■ DIRECTIONS: Exact copies are required of the lines from the line containing "joint 1: xyz 0 0 0.1625 axis +z" through the final line of the listing, both included, and of no other lines.

■ MATERIAL SHOWN:
■ ■ ■ ■ ■ ■ ■

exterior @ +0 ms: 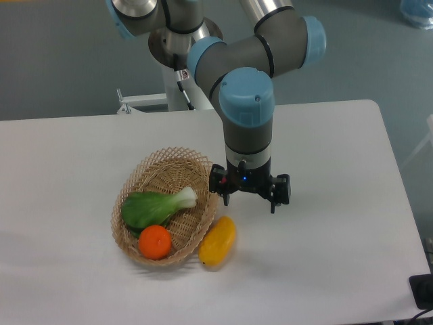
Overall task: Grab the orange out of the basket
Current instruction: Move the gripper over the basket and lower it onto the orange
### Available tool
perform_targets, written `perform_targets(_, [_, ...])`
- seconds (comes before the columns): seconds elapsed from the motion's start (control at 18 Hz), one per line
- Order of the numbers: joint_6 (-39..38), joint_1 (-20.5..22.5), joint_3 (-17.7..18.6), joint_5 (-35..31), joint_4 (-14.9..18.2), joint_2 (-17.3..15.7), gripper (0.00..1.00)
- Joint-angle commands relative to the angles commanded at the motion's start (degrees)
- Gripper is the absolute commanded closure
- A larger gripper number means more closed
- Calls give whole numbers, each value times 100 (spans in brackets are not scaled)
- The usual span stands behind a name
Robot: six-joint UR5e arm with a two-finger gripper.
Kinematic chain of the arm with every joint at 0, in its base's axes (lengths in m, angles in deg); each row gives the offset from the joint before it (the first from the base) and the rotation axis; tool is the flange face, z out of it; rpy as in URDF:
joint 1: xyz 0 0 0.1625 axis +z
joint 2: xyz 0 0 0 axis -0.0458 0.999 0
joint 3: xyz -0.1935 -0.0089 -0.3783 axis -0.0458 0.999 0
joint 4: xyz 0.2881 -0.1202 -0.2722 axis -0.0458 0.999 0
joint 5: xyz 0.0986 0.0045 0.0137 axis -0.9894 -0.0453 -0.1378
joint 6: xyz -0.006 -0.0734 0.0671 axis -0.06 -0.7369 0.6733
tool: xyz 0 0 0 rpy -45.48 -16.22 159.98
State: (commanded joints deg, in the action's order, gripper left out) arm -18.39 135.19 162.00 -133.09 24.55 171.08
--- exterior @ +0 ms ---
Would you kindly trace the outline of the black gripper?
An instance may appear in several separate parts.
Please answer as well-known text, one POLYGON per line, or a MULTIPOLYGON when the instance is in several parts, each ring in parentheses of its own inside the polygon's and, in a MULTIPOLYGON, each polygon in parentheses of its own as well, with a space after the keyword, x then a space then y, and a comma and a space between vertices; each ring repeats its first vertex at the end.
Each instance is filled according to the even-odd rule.
POLYGON ((271 159, 256 169, 241 168, 227 161, 227 170, 213 164, 209 175, 209 192, 223 198, 223 204, 229 205, 230 195, 234 192, 258 194, 271 203, 271 213, 275 208, 290 203, 290 176, 281 174, 271 176, 271 159))

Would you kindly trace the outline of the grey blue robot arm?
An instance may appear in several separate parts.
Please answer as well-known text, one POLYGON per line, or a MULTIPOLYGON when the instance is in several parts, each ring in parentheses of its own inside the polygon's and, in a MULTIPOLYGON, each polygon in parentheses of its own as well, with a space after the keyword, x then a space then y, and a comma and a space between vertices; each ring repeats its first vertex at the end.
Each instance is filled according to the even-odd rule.
POLYGON ((299 16, 291 1, 242 1, 251 37, 224 42, 201 1, 107 1, 127 39, 148 34, 153 57, 205 96, 223 124, 225 166, 213 165, 209 190, 258 194, 272 207, 290 201, 290 177, 271 174, 275 97, 273 78, 319 61, 326 34, 313 16, 299 16))

■ ■ ■ ■ ■ ■ ■

■ RESPONSE BOX:
joint 1: xyz 0 0 0.1625 axis +z
joint 2: xyz 0 0 0 axis -0.0458 0.999 0
joint 3: xyz -0.1935 -0.0089 -0.3783 axis -0.0458 0.999 0
joint 4: xyz 0.2881 -0.1202 -0.2722 axis -0.0458 0.999 0
joint 5: xyz 0.0986 0.0045 0.0137 axis -0.9894 -0.0453 -0.1378
joint 6: xyz -0.006 -0.0734 0.0671 axis -0.06 -0.7369 0.6733
tool: xyz 0 0 0 rpy -45.48 -16.22 159.98
State: (commanded joints deg, in the action's order, gripper left out) arm -18.39 135.19 162.00 -133.09 24.55 171.08
--- exterior @ +0 ms ---
Would you kindly trace the outline of the black gripper?
An instance may appear in several separate parts.
Please answer as well-known text, one POLYGON per line, or a MULTIPOLYGON when the instance is in several parts, each ring in parentheses of its own inside the polygon's and, in a MULTIPOLYGON, each polygon in parentheses of its own as well, with a space after the keyword, x then a space then y, and a comma and a space between vertices; each ring repeats its first vertex at the end.
Each instance is filled according to the even-odd rule.
POLYGON ((271 159, 256 169, 241 168, 227 161, 227 170, 213 164, 209 175, 209 192, 223 198, 223 204, 229 205, 230 195, 234 192, 258 194, 271 203, 271 213, 275 208, 290 203, 290 176, 281 174, 271 176, 271 159))

Would you kindly trace the outline of the grey blue robot arm?
An instance may appear in several separate parts.
Please answer as well-known text, one POLYGON per line, or a MULTIPOLYGON when the instance is in several parts, each ring in parentheses of its own inside the polygon's and, in a MULTIPOLYGON, each polygon in parentheses of its own as well, with a space after the keyword, x then a space then y, and a comma and a space between vertices; each ring repeats its first vertex at the end.
Each instance is filled according to the even-odd rule.
POLYGON ((299 16, 291 1, 242 1, 251 37, 224 42, 201 1, 107 1, 127 39, 148 34, 153 57, 205 96, 223 124, 225 166, 213 165, 209 190, 258 194, 272 207, 290 201, 290 177, 271 174, 275 97, 273 78, 319 61, 326 34, 313 16, 299 16))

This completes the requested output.